▶ [WHAT THE EXERCISE ASKS] Write out exactly the lines below that run from the one containing "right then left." through the one containing "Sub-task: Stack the", both included, with no other lines.
☆ ☆ ☆ ☆
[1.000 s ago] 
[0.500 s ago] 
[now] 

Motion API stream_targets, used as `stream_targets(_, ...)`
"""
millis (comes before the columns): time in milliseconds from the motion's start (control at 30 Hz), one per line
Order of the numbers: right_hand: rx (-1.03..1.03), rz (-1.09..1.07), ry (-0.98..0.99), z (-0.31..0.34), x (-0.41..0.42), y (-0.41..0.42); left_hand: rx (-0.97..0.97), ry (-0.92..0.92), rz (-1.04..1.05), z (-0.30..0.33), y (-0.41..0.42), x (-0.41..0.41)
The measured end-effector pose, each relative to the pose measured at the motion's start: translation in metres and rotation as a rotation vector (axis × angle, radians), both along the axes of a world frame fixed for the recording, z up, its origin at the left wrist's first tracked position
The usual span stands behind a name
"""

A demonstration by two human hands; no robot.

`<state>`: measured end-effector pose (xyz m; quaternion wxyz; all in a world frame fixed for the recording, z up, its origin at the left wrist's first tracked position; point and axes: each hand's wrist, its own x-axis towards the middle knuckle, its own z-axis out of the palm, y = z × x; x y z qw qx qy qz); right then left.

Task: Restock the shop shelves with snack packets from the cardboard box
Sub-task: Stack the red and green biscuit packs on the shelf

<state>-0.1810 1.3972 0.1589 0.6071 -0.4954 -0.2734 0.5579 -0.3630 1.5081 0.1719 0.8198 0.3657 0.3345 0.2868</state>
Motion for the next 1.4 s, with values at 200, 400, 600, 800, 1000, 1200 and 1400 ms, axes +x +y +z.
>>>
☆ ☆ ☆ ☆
▶ [RESPONSE BOX]
`<state>`: measured end-effector pose (xyz m; quaternion wxyz; all in a world frame fixed for the recording, z up, its origin at the left wrist's first tracked position; point and axes: each hand's wrist, its own x-axis towards the middle knuckle, its own z-axis out of the palm, y = z × x; x y z qw qx qy qz); right then left.

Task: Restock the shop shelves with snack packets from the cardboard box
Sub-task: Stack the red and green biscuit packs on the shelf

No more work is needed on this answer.